Collection entries
↓↓↓
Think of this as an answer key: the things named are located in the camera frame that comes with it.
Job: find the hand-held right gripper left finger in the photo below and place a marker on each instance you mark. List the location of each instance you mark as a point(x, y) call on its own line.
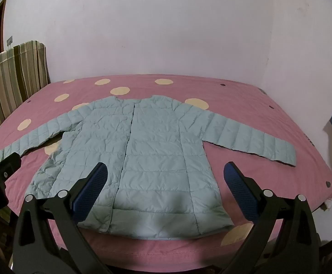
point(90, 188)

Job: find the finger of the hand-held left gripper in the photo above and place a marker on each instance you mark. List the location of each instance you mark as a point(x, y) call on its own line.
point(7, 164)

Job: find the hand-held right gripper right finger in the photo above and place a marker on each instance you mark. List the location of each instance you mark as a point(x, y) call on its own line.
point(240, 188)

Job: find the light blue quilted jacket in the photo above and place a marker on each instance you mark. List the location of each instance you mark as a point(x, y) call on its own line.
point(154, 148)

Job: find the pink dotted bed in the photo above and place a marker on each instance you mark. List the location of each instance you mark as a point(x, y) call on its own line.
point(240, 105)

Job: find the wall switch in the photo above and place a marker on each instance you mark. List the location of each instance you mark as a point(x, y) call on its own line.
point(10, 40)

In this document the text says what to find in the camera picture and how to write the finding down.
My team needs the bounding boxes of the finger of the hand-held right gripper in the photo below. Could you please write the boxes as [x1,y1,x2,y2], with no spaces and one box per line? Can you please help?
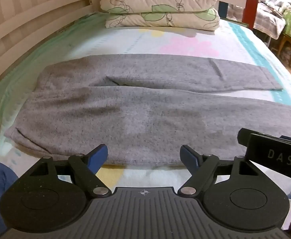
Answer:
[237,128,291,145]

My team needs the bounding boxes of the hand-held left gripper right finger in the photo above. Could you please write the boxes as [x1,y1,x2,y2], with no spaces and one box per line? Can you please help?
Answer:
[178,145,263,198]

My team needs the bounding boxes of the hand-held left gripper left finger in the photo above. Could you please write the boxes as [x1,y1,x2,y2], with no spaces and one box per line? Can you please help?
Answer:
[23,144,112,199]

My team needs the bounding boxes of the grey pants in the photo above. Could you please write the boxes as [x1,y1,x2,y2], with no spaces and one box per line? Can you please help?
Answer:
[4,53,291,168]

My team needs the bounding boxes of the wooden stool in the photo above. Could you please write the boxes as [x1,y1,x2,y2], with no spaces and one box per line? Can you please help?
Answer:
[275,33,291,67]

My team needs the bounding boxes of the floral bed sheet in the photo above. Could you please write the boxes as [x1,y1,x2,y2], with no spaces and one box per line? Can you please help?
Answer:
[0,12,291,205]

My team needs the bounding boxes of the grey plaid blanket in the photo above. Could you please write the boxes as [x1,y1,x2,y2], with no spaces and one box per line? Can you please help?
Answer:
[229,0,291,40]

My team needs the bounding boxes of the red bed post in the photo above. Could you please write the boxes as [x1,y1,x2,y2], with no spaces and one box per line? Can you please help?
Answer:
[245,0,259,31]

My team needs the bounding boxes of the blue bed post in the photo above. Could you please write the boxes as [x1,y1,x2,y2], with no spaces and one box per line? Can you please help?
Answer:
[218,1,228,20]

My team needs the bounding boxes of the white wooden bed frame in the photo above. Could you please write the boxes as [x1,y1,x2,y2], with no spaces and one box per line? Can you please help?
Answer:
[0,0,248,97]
↑↑↑
↓↓↓
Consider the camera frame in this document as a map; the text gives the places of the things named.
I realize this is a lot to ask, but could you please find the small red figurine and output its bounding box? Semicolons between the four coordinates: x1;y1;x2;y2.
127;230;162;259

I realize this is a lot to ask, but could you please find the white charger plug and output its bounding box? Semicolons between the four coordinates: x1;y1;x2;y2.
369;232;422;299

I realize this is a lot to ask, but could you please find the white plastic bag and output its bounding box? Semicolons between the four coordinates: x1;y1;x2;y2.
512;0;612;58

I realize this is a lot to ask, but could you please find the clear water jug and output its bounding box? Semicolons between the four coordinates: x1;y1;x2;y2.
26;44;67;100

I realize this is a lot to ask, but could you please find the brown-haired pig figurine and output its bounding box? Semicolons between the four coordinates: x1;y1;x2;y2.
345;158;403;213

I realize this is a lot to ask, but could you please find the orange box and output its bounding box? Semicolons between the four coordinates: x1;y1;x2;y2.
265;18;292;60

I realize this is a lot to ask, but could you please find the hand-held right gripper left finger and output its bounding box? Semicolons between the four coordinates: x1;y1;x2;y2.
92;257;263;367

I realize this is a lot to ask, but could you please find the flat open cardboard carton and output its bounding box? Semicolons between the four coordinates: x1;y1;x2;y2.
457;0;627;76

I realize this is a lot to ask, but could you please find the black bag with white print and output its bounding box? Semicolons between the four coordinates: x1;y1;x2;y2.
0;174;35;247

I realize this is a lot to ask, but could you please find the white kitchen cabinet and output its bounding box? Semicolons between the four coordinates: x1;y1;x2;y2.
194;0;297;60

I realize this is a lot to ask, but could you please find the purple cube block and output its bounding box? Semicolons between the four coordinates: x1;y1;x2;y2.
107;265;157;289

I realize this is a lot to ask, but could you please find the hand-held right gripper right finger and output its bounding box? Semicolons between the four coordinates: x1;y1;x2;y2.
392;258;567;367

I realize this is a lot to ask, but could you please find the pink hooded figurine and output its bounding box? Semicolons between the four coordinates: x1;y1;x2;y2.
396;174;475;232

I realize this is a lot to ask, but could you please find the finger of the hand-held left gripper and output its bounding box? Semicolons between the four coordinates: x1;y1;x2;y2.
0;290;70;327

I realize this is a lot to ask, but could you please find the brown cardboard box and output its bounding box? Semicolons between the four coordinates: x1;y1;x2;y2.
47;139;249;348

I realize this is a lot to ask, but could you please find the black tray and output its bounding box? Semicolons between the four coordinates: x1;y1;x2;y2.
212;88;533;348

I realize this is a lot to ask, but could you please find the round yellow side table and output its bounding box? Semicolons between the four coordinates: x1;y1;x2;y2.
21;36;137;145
↑↑↑
**Exercise aim:**
Read through the entries and copy each line in which "text" appears.

**Task output:**
In this document the text says what to find in the camera picture and how to write the finding down.
Consider the camera frame in this document as a map; the text gives the places of the things named.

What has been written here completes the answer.